Professor Richard McDowell, AgResearch, Invermay, is an international authority on the management of contaminant losses from agricultural land and their impact in freshwater, particularly phosphorus. He has developed 18 of the 21 strategies available internationally to reduce phosphorus loss from land to water.
Dr Nicholas Mortimer, GNS Science, Dunedin, is a geologist who has played a key role in exploring, revealing and promoting the continent of Zealandia. The foundation for this has been his multifaceted work on the older crystalline rocks of on-land New Zealand, including their relationships with Australia and Antarctica.

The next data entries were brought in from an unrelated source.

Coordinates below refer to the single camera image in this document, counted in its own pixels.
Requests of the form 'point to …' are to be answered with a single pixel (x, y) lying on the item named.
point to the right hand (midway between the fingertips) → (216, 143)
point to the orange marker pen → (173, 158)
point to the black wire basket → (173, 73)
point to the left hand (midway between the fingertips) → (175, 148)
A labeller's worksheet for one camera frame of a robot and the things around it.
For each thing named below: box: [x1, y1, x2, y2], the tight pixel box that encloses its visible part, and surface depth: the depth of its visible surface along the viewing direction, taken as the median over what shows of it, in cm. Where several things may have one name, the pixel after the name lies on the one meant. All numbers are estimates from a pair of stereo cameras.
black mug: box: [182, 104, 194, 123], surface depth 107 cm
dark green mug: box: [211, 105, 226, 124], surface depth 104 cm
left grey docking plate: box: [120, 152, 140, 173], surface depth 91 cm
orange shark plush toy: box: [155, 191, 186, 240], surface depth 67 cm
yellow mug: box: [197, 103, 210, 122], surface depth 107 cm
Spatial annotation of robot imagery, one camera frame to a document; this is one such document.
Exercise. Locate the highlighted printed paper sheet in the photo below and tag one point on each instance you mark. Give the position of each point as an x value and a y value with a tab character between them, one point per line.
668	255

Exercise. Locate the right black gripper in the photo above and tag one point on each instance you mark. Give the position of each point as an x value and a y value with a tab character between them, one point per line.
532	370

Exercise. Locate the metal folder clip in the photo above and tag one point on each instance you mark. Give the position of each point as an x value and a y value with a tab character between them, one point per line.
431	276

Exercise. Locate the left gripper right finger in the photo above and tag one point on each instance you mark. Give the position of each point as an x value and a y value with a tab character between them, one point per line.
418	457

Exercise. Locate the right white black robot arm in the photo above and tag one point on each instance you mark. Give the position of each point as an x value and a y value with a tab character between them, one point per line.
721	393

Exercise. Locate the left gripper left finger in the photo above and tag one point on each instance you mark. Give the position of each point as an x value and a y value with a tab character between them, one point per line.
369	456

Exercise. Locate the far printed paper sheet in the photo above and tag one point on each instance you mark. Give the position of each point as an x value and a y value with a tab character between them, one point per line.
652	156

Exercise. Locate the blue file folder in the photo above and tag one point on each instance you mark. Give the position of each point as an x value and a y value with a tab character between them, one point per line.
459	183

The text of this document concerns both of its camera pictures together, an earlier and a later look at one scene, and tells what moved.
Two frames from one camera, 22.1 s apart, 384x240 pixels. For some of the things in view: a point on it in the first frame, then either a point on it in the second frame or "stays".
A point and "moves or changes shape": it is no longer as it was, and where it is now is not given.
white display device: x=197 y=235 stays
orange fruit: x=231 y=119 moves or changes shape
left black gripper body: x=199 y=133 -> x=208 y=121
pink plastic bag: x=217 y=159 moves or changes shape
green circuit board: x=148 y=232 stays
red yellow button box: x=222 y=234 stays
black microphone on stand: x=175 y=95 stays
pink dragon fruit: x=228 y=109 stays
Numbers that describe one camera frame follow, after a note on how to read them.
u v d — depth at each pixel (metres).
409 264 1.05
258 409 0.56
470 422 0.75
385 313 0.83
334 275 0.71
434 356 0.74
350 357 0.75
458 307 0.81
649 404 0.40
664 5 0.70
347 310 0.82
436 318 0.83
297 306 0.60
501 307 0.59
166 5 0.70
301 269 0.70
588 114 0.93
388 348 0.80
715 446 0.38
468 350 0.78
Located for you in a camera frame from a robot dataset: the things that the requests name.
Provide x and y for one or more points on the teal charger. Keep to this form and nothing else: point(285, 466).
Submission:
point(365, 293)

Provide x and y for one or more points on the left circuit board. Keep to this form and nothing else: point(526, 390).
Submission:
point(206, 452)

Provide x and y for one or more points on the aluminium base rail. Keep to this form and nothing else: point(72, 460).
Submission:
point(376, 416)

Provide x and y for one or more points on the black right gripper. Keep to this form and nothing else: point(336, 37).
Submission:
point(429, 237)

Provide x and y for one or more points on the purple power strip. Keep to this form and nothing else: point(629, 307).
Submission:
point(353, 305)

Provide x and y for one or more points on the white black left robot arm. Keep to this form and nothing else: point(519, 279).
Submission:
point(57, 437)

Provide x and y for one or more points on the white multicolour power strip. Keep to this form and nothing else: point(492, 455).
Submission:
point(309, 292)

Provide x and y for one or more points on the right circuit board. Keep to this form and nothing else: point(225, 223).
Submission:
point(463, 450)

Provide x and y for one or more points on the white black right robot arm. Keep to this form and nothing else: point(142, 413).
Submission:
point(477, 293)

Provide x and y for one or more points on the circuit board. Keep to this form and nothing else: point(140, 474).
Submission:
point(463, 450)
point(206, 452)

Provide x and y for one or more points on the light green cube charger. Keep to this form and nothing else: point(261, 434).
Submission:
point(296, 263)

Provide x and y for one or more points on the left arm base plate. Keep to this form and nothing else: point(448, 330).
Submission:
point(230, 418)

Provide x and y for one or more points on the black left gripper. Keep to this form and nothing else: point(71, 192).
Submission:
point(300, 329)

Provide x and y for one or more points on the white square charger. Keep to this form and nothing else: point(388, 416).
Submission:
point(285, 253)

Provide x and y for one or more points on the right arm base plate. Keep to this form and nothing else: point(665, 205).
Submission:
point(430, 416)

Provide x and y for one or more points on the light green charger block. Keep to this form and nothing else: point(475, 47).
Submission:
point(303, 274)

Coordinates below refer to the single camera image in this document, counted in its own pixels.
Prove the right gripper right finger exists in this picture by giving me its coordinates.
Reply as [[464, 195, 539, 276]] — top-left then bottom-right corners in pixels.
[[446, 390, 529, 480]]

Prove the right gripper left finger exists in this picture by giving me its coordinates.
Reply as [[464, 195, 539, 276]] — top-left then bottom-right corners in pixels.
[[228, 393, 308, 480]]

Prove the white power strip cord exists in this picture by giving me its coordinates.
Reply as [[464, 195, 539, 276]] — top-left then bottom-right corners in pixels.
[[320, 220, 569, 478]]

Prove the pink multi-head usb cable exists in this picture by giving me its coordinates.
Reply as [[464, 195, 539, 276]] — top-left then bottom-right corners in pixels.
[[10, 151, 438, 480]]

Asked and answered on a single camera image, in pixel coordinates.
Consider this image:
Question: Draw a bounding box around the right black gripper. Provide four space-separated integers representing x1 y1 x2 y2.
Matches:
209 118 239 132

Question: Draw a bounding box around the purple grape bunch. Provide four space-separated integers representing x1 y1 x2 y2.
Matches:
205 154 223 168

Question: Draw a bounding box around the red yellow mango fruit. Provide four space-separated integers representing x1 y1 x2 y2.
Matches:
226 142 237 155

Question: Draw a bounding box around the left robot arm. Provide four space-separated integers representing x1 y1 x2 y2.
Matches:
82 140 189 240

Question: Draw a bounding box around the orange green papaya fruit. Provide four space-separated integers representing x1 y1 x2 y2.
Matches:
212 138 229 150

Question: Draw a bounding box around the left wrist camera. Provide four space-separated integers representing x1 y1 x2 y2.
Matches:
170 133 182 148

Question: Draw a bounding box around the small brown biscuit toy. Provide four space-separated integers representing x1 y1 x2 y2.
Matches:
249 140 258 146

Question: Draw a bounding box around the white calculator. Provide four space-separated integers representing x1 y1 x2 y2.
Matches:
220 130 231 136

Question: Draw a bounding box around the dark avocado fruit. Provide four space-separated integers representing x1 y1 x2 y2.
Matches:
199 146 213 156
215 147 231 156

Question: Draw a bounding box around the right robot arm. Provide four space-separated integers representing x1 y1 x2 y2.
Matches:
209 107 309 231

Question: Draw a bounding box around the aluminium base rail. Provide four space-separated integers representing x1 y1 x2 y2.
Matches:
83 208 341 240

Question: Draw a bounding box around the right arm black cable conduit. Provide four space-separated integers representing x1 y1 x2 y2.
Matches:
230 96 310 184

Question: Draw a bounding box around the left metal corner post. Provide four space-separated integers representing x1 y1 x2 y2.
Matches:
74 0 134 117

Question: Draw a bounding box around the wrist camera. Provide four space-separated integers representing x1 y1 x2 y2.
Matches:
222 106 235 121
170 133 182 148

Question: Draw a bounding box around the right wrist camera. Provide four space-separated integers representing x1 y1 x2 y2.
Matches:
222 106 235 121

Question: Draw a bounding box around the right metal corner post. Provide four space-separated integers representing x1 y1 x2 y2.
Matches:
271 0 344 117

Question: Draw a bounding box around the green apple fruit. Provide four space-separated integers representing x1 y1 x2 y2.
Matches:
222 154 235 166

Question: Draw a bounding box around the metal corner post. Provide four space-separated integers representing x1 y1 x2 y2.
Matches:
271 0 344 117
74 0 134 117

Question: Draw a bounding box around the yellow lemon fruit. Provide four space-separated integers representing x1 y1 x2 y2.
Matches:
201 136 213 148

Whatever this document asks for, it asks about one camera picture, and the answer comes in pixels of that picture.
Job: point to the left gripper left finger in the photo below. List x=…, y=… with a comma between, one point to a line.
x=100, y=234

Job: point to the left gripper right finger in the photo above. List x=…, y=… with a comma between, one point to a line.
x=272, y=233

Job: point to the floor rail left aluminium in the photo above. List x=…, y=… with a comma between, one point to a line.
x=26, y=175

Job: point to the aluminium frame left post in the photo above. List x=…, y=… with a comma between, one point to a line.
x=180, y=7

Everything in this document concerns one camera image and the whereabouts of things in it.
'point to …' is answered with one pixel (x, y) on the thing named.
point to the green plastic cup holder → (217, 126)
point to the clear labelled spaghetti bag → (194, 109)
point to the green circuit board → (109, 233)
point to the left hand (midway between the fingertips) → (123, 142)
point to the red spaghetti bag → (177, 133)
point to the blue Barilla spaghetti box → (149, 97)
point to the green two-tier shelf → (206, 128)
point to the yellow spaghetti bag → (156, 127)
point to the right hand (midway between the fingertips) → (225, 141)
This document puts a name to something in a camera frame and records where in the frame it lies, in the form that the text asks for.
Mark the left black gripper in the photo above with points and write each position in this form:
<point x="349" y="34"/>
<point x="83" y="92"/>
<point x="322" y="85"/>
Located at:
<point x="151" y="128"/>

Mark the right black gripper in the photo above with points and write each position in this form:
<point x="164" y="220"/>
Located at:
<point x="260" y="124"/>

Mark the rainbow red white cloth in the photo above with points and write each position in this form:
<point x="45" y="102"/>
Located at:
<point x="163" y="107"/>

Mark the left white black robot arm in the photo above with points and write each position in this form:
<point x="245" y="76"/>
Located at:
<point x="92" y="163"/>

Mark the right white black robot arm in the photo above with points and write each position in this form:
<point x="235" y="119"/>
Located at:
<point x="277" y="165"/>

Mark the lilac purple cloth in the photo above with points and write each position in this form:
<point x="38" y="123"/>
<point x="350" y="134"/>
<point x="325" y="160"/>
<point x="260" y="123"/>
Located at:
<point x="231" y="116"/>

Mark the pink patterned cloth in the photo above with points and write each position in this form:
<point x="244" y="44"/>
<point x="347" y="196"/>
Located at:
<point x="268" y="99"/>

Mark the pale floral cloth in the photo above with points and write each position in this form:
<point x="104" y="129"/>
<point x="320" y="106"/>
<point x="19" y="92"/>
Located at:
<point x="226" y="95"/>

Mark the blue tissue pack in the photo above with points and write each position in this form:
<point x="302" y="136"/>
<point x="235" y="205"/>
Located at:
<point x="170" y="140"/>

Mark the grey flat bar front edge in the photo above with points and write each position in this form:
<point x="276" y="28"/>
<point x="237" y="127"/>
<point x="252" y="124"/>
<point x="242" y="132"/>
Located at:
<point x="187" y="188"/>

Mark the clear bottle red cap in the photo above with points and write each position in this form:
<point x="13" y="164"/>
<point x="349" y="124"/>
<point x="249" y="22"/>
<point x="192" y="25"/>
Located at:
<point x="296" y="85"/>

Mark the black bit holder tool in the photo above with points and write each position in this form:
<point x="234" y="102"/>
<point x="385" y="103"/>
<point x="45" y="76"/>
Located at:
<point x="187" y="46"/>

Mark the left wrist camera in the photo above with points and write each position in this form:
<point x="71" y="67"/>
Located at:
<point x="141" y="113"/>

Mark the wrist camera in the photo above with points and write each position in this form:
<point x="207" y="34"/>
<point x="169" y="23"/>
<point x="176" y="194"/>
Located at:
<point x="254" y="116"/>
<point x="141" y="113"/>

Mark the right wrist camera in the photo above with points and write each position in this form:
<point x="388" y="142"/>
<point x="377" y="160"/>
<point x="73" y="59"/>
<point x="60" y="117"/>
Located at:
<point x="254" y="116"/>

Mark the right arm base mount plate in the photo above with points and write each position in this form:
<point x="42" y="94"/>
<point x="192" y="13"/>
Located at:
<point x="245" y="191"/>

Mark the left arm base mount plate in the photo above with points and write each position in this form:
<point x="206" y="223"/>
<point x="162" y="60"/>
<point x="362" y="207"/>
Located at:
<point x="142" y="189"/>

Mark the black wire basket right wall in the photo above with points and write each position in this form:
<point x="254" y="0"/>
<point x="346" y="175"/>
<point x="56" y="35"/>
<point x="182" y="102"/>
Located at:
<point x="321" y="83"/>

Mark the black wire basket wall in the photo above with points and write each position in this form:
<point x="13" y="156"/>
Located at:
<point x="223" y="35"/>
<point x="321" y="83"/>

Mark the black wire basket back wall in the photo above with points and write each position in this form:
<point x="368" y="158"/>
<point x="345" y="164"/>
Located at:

Distinguished Professor Viviane Robinson, Faculty of Education and Social Work, University of Auckland, has shown through her research the importance of educational leadership in student outcomes. She has designed and evaluated interventions to increase school leader’s skills and has developed resources for leadership development that are trademarked and used internationally.
Professor Noam Greenberg, School of Mathematics and Statistics, Victoria University of Wellington, researches the computable contents of mathematics and algorithmic randomness. He has developed a new research programme in ‘higher’ randomness, in which computability is used to give a hierarchy of randomness: the more complex the tests, the higher the degree of randomness that is required to pass these tests.
Professor Rick Millane, Department of Electrical and Computer Engineering, University of Canterbury, is internationally recognised for his theoretical and computational methods for imaging biological molecules and tissue with wide applications across physical, biological and medical sciences.
The Society also announced the election of an Honorary Fellow. The election of Honorary Fellows aims to encourage strong ties with leading international scientists and scholars and New Zealand’s research community.
Professor Gerry Gilmore FRS, Institute of Astronomy, University of Cambridge, UK, leads efforts to understand the structure and origin of our Galaxy and to deduce the nature of dark matter in the early Universe.